Task to complete: In the listing beneath this line, copy exactly the lines starting with the one containing "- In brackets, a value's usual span" and going on through the one containing "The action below".

Provided data:
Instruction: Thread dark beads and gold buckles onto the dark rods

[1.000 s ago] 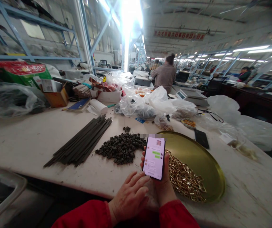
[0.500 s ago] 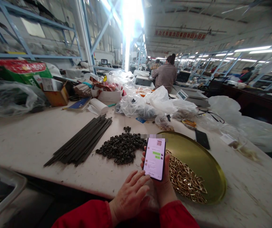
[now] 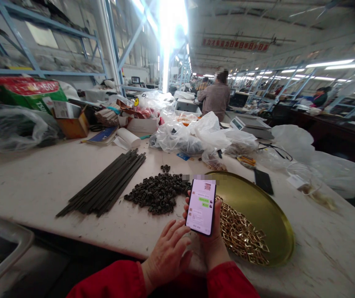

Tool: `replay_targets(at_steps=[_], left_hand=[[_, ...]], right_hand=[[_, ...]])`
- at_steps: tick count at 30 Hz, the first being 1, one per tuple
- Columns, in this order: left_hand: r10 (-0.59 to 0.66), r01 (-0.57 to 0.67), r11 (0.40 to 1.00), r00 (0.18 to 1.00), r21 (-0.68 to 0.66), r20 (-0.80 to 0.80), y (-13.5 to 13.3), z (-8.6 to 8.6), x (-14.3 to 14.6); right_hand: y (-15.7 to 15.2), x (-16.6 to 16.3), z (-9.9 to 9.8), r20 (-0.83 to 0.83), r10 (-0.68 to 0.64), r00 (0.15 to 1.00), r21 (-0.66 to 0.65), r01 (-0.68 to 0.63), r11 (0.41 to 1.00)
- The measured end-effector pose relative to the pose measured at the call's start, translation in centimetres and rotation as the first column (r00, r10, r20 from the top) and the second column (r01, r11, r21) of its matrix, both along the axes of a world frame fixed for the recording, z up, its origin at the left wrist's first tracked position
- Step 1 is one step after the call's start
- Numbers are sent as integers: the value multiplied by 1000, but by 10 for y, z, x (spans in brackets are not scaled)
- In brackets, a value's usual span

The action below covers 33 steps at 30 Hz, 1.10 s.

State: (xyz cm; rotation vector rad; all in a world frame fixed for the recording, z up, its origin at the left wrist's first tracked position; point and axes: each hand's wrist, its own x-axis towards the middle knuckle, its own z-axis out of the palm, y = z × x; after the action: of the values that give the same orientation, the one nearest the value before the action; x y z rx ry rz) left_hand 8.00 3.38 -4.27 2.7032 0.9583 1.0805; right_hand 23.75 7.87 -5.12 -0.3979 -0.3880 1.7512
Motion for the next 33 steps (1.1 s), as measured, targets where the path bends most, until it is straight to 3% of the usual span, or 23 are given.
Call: replay_targets(at_steps=[10,20,33], left_hand=[[40,-40,999,999,6,-2,1,-4,3],[-29,29,1000,1000,-4,-3,-3,0,-1],[-29,29,1000,999,-5,-42,-3,-1,-1]], right_hand=[[0,-1,3,-2,5,1000,11,-5,1000],[-1,-2,5,34,-20,999,-13,21,1000],[-5,-7,7,64,-77,995,-47,80,996]])
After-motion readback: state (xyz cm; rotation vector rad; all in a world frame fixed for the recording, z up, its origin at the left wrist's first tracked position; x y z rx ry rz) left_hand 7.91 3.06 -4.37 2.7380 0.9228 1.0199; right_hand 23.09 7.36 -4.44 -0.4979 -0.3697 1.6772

Solution to the exercise:
- In brackets, a value's usual span

The action below covers 33 steps at 30 Hz, 1.10 s.

There is no more output to give.